This PR makes the concurrency model clearer. We have actual meters and snapshot of meters. The `meter` is the thing which can be accessed from the registry, and updates can be made to it. 

- For all `meters`, (`Gauge`, `Timer` etc), it is assumed that they are accessed by different threads, making updates. Therefore, all `meters` update-methods (`Inc`, `Add`, `Update`, `Clear` etc) need to be concurrency-safe. 
- All `meters` have a `Snapshot()` method. This method is _usually_ called from one thread, a backend-exporter. But it's fully possible to have several exporters simultaneously: therefore this method should also be concurrency-safe. 

TLDR: `meter`s are accessible via registry, all their methods must be concurrency-safe. 

For all `Snapshot`s, it is assumed that an individual exporter-thread has obtained a `meter` from the registry, and called the `Snapshot` method to obtain a readonly snapshot.
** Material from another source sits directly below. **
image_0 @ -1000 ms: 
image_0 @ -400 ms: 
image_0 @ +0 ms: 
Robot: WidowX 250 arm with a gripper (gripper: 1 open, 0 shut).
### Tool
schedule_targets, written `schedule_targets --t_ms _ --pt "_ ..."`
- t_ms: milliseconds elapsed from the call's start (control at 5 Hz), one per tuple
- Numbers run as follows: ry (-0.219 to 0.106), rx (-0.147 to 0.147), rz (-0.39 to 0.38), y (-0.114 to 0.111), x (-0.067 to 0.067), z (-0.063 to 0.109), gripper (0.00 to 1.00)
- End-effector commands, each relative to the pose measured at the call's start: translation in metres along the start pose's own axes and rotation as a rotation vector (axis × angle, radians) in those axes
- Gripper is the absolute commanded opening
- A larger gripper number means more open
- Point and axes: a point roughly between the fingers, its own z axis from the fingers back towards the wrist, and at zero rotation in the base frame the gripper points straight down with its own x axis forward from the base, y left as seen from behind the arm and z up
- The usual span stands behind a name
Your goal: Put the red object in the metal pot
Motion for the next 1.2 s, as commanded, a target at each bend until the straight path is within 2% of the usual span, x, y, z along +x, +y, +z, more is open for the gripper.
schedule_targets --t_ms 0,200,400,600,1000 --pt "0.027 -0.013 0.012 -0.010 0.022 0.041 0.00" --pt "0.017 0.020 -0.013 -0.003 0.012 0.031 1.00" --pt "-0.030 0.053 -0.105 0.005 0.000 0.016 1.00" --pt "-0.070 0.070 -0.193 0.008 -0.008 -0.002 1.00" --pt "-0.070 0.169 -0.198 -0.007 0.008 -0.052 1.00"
This snapshot is _not_ guaranteed to be concurrency-safe. There's no need for a snapshot to be concurrency-safe, since exporters should not share snapshots. 

Note, though: that by happenstance a lot of the snapshots _are_ concurrency-safe, being unmutable minimal representations of a value. Only the more complex ones are _not_ threadsafe, those that lazily calculate things like `Variance()`, `Mean()`.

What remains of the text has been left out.